◆ **WHAT IS NEEDED**: All lines in the listing below that hold the string "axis" are to be tallied, with only the total reported.

◆ **DATA BLOCK**:

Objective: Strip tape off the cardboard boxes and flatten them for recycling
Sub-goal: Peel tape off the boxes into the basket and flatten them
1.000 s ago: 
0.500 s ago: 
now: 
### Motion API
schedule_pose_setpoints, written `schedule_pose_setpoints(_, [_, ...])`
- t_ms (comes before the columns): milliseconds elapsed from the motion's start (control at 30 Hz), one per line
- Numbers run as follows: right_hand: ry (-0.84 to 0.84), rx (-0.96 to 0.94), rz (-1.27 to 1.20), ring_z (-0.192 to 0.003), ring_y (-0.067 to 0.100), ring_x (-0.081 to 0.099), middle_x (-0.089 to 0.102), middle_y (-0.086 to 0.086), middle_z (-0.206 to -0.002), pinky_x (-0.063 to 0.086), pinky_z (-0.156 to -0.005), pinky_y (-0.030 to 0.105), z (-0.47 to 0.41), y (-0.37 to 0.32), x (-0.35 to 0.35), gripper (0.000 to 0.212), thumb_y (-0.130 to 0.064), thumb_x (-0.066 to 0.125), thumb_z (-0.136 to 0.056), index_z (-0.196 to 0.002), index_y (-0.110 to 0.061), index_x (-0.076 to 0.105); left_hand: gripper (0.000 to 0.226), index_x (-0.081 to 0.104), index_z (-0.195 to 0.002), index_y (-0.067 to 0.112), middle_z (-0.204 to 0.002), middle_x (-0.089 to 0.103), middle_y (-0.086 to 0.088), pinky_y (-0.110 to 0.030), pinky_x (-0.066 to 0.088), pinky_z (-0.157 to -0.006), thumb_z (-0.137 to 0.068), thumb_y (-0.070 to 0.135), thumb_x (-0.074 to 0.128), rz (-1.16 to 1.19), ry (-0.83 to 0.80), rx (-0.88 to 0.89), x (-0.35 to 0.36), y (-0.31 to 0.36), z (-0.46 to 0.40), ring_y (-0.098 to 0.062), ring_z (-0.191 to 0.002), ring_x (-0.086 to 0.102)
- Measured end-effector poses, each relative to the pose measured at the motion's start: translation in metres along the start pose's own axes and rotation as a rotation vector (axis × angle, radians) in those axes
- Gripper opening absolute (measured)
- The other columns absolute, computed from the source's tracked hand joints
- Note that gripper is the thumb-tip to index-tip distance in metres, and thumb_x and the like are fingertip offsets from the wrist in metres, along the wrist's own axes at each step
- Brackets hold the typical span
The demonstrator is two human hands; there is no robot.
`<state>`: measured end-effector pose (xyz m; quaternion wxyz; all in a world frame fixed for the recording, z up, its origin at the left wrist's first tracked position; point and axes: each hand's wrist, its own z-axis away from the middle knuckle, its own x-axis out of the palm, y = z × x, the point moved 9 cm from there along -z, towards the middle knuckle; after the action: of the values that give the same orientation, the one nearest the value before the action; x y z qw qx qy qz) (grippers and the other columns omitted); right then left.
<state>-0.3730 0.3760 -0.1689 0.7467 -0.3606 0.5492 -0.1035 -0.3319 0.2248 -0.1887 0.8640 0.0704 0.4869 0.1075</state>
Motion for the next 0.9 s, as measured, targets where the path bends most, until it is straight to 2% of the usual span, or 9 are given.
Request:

◆ **RESPONSE TO THIS EXERCISE**: 2